台灣留學生出席國際會議補助

2010年4月27日星期二

Matrix Updates for Perceptron Training of Continuous Density Hidden Markov Models

論文發表人: 程芝潔 (加州大學聖地牙哥分校資訊科學系博士班)
 
http://www.cs.mcgill.ca/~icml2009/index.html
 
在這篇論文中,我們研究一種簡易快速,並以錯誤驅動的學習方法以應用於鑑別式(discriminative training)的連續空間馬可夫模型(continuous density hidden Markov models)的訓練。大部分使用於自動語音辨識(automatic speech recognition)的馬可夫模型皆使用高斯分佈(Gaussian emission densities)來模型化,通常使用的參數為平均數(mean)及協方差距陣(covariance matrix)。為了利用鑑別式方法來訓練馬可夫模型,我們重新參數化高斯分佈,以單一半正定矩陣(positive semidefinite matrix)涵括所有所需之參數。我們在內文中將闡述如何利用以錯誤驅動的方式更新參數矩陣,並達到最小化錯誤率的目的。我們也實驗了不同型式的更新所產生的效果,以及比較數種不同的矩陣分解、初始化及平均化對錯誤率的影響。
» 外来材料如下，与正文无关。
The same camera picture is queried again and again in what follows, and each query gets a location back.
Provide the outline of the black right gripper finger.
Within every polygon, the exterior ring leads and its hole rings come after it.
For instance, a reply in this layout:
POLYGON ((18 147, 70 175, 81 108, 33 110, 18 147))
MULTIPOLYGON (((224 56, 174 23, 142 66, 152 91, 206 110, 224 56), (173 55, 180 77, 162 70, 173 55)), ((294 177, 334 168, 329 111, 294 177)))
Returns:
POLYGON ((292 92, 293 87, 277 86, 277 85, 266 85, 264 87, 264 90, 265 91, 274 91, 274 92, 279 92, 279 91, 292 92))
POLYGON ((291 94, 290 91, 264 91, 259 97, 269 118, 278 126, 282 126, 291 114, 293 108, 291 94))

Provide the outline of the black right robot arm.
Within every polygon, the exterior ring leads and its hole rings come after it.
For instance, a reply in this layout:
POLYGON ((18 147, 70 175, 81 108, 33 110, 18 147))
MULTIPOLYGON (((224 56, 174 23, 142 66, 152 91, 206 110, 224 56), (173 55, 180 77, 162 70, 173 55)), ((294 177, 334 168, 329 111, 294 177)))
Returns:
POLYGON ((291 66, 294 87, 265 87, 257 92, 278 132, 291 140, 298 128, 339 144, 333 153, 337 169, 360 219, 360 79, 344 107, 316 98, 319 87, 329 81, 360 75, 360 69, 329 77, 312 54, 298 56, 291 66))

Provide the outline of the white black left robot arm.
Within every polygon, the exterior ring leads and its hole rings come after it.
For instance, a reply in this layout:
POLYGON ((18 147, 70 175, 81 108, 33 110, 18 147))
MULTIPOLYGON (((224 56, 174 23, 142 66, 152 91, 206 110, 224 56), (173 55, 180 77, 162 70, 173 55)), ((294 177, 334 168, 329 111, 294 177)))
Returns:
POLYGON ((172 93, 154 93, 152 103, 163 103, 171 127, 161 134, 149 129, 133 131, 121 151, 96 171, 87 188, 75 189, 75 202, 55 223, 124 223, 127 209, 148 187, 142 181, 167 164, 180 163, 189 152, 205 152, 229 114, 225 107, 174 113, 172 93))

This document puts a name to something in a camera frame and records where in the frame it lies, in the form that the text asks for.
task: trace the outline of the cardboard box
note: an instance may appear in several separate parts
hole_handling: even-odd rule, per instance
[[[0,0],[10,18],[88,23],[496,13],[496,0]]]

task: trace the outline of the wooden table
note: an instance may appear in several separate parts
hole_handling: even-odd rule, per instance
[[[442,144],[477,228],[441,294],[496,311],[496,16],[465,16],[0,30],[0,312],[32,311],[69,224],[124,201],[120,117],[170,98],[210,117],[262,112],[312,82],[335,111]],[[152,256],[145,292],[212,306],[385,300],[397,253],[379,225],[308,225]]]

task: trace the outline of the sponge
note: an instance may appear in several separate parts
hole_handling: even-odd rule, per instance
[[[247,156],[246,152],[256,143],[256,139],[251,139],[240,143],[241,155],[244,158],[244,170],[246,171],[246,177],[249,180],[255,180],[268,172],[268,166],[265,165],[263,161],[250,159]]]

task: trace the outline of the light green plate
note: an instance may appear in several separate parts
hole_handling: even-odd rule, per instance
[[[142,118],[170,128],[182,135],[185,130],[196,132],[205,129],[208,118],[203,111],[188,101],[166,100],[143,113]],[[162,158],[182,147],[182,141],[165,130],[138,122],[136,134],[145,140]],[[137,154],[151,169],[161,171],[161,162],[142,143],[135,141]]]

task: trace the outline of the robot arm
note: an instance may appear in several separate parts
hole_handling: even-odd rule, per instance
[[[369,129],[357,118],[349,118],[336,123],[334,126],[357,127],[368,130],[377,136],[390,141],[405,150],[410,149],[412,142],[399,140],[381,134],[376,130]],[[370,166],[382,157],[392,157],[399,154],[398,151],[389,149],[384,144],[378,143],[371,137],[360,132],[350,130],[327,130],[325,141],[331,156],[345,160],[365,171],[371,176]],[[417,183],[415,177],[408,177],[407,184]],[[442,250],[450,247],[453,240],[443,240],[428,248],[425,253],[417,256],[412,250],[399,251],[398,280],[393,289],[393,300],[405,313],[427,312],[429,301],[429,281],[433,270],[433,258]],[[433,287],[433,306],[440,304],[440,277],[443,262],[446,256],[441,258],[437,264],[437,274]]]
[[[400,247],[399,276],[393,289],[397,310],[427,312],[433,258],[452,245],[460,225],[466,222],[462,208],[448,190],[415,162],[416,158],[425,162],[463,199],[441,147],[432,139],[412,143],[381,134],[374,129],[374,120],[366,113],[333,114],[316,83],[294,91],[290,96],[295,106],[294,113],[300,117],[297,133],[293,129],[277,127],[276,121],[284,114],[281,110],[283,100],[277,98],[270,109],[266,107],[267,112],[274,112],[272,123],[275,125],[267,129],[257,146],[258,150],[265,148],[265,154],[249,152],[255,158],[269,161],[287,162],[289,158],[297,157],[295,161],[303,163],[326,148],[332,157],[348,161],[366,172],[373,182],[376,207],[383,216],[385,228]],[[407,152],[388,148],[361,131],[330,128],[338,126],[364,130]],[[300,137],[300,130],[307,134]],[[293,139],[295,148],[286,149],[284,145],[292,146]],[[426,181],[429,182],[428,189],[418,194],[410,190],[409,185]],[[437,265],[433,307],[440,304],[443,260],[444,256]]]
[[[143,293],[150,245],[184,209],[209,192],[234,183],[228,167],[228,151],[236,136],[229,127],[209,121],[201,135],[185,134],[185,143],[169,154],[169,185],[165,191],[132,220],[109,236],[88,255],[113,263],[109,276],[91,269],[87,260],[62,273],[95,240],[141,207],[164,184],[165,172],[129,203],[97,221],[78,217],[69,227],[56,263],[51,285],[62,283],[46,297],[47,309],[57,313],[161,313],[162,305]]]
我們實驗此訓練架構在自動語音辨識的資料庫上,且實驗結果顯示此錯誤驅動的學習方法可以顯著及快速地使語音辨識錯誤率下降。
 
In this paper, we investigate a simple, mistake-driven learning algorithm for discriminative training of continuous density hidden Markov models (CD-HMMs). Most CD-HMMs for automatic speech recognition use multivariate Gaussian emission densities (or mixtures thereof) parameterized in terms of their means and covariance matrices. For discriminative training of CD-HMMs, we reparameterize these Gaussian distributions in terms of positive semidefinite matrices that jointly encode their mean and covariance statistics. We show how to explore the resulting parameter space in CD-HMMs with perceptron-style updates that minimize the distance between Viterbi decodings and target transcriptions. We experiment with several forms of updates, systematically comparing the effects of different matrix factorizations, initializations, and averaging schemes on phone accuracies and convergence rates. We present experimental results for context-independent CD-HMMs trained in this way on the TIMIT speech corpus. Our results show that certain types of perceptron training yield consistently significant and rapid reductions in phone error rates.